Instructions to follow
Give back word for word every line from the one that includes "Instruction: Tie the" through the last line of the listing, and nothing besides.
....................
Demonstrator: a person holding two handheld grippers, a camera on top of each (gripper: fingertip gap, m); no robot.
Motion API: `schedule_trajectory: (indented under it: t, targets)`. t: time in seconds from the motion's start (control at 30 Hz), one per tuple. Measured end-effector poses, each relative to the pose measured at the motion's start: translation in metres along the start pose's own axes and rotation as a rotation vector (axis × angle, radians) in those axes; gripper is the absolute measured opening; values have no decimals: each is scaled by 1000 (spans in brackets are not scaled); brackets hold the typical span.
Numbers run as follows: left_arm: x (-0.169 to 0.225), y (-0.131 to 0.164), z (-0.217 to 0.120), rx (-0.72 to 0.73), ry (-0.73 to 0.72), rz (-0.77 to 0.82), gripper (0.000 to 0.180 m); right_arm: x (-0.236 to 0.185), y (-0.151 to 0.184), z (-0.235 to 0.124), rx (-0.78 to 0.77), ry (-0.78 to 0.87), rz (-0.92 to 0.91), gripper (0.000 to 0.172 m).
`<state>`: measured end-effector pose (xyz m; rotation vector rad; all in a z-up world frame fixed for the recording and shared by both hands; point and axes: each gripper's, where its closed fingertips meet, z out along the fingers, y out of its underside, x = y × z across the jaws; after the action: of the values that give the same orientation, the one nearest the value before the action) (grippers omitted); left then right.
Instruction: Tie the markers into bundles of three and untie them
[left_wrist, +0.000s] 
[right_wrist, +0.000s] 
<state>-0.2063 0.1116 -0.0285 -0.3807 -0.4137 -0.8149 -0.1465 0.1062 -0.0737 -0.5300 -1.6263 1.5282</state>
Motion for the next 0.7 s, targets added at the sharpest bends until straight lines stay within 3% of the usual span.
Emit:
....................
Exercise response
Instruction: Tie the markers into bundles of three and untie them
[left_wrist, +0.000s] 
[right_wrist, +0.000s] 
<state>-0.2063 0.1116 -0.0285 -0.3807 -0.4137 -0.8149 -0.1465 0.1062 -0.0737 -0.5300 -1.6263 1.5282</state>
Motion for the next 0.7 s, targets added at the sharpest bends until straight lines stay within 3% of the usual span.
Emit:

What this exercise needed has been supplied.